Le film existe grâce à la détermination de Glenio Bonder qui, après avoir réalisé un documentaire sur l’écrivain, voulait faire l’adaptation au cinéma, il est malheureusement décédé en 2011 durant la finalisation du montage. Les violons de Gabriel Yared qui reviennent en boucle envahir de nombreuses séquences rendent l'oeuvre encore plus pesante. Attribuer les rôles des amants à Jonathan Rhys-Meyers (Solal) et à Natalia Vodianova (Ariane) se révèle surprenant même si ce n'est finalement pas une mauvaise idée. Cependant la direction d’acteurs hésitante fait que l’expérimenté Jonathan Rhys-Meyers apparaît insuffisamment crédible (voir ridicule dans les excès de son personnage) et que la mannequin débutante au cinéma Natalia Vodianova parvient à s’imposer malgré le peu de scène où elle peut s’exprimer vraiment.
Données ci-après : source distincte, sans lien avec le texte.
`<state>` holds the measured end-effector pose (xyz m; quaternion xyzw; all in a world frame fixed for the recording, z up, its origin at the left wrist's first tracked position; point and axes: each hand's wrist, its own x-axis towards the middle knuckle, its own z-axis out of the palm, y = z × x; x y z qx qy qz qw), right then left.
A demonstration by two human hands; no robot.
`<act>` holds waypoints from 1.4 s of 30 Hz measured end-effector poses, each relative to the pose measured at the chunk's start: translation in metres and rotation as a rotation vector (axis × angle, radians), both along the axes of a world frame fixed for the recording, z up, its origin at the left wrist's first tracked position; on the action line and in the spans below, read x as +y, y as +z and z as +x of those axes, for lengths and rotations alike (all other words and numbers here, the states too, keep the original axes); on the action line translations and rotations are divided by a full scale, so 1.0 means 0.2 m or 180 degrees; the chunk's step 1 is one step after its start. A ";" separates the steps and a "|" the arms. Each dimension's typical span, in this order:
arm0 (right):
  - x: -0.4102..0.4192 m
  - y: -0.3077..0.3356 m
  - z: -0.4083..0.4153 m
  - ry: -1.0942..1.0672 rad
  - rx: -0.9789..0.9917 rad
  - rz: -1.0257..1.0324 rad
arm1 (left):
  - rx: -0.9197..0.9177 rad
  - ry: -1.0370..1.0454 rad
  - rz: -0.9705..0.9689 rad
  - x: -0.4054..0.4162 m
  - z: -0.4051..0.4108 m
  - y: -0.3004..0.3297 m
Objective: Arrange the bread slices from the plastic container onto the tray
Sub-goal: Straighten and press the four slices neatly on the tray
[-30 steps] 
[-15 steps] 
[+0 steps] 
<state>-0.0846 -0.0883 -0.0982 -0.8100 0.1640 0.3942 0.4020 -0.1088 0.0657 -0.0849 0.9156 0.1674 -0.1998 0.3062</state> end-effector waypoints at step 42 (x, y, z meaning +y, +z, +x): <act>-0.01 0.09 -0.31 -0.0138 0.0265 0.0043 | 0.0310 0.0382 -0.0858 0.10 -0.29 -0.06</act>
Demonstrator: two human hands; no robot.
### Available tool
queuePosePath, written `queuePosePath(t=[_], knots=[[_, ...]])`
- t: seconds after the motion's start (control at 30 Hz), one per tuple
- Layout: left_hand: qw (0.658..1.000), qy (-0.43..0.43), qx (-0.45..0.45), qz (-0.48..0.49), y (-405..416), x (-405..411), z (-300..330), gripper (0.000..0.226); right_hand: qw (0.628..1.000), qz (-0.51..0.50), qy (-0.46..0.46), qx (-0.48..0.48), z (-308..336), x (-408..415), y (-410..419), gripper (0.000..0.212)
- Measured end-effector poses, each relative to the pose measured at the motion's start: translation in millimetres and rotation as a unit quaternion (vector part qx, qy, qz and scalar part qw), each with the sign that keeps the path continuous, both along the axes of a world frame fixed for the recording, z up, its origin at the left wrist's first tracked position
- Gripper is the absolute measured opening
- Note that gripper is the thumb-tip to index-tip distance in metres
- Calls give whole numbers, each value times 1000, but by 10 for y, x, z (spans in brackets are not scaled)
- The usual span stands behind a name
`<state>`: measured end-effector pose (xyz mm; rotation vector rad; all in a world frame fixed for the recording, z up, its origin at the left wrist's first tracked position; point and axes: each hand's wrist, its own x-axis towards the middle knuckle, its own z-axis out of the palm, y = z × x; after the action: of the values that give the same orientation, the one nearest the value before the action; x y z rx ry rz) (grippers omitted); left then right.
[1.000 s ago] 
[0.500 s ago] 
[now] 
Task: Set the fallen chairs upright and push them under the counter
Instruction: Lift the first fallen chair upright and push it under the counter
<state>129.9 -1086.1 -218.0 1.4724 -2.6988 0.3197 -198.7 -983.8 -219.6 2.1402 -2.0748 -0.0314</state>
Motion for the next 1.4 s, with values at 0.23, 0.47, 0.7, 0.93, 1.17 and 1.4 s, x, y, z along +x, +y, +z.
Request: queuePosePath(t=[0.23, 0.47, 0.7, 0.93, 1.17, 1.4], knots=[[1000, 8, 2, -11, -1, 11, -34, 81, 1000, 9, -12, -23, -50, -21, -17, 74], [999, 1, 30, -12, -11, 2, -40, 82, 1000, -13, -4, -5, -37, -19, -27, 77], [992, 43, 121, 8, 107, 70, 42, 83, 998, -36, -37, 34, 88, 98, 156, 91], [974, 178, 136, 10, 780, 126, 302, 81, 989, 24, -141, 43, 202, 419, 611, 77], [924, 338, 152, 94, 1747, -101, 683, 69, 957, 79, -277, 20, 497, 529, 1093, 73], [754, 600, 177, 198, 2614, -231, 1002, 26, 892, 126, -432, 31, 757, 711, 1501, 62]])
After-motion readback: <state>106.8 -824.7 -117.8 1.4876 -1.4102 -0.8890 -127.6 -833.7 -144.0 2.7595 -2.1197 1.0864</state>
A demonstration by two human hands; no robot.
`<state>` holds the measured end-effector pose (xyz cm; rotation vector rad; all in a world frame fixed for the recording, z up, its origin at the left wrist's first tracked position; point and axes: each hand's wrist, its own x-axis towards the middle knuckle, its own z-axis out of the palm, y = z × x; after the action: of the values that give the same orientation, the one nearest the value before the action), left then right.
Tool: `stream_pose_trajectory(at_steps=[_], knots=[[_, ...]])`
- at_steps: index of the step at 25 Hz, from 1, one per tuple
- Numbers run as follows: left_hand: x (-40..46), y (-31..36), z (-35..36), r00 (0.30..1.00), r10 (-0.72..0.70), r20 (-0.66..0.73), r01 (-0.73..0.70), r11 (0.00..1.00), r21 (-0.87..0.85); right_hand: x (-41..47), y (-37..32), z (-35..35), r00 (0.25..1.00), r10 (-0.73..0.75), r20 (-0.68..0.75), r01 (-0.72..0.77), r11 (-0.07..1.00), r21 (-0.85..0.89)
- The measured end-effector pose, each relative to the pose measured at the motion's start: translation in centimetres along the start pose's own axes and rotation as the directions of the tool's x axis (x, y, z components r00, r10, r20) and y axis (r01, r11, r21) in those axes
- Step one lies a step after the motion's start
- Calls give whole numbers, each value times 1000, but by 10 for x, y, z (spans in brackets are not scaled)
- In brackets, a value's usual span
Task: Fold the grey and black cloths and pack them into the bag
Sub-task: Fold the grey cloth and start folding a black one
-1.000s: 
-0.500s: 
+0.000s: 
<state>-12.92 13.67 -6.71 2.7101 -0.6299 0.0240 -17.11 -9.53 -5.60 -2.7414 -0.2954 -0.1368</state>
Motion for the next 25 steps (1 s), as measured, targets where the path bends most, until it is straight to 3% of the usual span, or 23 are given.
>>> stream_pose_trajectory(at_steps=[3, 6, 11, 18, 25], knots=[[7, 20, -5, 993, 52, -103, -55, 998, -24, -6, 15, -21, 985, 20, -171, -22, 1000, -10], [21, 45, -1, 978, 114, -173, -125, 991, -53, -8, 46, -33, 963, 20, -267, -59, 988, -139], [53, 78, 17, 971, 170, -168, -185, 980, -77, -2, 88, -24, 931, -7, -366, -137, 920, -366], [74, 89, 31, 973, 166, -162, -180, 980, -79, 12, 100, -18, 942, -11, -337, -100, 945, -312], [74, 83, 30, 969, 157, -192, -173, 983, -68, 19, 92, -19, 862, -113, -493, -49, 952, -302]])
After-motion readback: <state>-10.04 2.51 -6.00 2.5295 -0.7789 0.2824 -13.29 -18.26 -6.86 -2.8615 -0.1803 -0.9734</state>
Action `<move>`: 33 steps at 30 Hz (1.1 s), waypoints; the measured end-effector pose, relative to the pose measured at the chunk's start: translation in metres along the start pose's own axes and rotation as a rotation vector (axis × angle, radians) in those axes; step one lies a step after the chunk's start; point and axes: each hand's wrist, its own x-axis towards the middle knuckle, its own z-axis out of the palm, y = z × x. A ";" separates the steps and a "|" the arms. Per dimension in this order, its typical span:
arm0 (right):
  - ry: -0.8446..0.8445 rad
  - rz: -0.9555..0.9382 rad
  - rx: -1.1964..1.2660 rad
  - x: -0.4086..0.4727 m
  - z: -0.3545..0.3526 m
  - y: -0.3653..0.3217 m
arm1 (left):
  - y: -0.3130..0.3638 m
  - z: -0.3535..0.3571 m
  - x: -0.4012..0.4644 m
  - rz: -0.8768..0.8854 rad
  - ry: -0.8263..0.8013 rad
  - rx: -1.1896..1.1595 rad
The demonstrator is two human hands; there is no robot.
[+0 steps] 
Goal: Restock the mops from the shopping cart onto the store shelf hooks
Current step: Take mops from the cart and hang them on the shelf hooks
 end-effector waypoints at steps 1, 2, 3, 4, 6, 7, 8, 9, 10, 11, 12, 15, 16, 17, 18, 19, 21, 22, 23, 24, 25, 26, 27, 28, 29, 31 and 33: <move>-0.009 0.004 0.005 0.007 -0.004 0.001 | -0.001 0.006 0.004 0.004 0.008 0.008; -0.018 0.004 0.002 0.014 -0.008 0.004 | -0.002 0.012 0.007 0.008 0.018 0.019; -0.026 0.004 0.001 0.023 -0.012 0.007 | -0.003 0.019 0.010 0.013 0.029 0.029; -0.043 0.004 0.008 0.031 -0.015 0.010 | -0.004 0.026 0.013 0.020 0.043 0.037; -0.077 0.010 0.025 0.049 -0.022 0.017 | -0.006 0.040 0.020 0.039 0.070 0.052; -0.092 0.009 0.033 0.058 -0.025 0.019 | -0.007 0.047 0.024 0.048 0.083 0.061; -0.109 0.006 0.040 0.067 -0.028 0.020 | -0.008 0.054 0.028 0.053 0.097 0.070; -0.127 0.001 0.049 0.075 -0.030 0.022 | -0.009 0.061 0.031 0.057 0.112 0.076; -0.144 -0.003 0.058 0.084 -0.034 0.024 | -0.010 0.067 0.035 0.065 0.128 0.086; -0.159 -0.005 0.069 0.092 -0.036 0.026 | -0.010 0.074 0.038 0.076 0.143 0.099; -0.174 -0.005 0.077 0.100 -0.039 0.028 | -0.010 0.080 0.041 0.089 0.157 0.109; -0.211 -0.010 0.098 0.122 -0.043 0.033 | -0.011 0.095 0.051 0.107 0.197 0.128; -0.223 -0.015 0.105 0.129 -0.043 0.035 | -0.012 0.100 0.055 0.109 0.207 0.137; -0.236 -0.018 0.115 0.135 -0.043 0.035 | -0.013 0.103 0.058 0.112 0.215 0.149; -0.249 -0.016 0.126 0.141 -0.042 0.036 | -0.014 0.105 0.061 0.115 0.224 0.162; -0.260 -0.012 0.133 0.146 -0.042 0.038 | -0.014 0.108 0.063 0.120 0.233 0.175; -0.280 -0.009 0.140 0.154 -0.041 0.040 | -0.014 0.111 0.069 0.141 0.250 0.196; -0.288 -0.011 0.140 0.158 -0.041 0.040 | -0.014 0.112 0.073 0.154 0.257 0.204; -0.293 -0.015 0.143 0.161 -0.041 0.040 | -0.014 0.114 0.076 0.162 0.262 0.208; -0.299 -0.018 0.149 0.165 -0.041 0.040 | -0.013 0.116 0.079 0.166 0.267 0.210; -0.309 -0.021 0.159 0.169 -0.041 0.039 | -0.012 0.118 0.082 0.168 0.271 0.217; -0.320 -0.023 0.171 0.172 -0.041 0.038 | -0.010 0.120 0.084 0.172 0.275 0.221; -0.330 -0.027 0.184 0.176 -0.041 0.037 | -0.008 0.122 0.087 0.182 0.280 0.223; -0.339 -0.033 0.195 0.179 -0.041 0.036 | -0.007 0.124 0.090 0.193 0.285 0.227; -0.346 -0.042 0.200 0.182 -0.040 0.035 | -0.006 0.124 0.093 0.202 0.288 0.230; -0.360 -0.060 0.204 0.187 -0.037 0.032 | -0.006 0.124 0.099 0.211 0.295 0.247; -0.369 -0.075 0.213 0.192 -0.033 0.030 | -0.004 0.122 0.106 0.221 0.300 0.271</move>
L’adaptation au cinéma de Belle du Seigneur était une gageure qui avait besoin d’un valeureux scénariste, d’un talentueux réalisateur et d’un budget confortable : malheureusement ces trois éléments essentiels n’ont pas été réuni…
L’expression "roman réputé inadaptable" ne peut en aucun cas servir d’excuse au ratage du film. Il suffit de (re)voir Tess de Roman Polanski d’après Thomas Hardy, Germinal de Claude Berri d’après Emile Zola, Battle Royale de Kinji Fukasaku d’après Koushun Takami, La Ballade de l'impossible de Tran Anh Hung d’après Haruki Murakami, L’écume des jours de Michel Gondry d’après Boris Vian… …Belle du Seigneur ne figurera malheureusement jamais à côté de ces films.